* **Work to be completed**
Look through the data below and, wherever a line carries the word "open", please copy that line.

* **Given data**
Start of Block

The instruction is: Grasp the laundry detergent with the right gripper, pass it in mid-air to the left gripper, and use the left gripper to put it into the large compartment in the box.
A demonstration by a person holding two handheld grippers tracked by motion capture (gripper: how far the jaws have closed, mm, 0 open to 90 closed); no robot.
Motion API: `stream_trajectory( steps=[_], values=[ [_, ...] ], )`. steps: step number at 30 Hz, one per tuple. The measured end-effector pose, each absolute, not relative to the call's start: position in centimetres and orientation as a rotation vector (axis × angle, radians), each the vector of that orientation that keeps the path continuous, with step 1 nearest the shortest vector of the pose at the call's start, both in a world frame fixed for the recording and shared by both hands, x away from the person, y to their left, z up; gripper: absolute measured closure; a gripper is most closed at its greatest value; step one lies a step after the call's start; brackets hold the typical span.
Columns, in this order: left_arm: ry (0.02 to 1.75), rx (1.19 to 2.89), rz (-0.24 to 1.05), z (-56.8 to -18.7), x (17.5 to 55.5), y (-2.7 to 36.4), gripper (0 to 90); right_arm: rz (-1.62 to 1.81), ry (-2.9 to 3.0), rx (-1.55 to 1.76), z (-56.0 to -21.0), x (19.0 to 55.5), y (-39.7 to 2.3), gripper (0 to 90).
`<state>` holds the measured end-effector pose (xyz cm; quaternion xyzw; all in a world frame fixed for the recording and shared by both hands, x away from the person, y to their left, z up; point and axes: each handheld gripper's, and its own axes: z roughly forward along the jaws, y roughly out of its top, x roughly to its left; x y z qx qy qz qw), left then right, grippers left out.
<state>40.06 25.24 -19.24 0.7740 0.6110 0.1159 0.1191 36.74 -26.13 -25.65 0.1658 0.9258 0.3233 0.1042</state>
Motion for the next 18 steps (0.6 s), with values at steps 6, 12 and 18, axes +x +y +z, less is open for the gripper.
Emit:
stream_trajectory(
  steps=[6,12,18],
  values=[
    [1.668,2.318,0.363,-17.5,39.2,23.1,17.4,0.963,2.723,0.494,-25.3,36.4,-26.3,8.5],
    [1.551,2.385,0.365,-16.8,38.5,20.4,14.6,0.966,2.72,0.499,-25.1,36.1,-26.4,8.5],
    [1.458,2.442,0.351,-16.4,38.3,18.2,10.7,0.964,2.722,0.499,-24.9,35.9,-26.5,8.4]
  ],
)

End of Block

* **Solution for this exercise**
A demonstration by a person holding two handheld grippers tracked by motion capture (gripper: how far the jaws have closed, mm, 0 open to 90 closed); no robot.
Motion for the next 18 steps (0.6 s), with values at steps 6, 12 and 18, axes +x +y +z, less is open for the gripper.

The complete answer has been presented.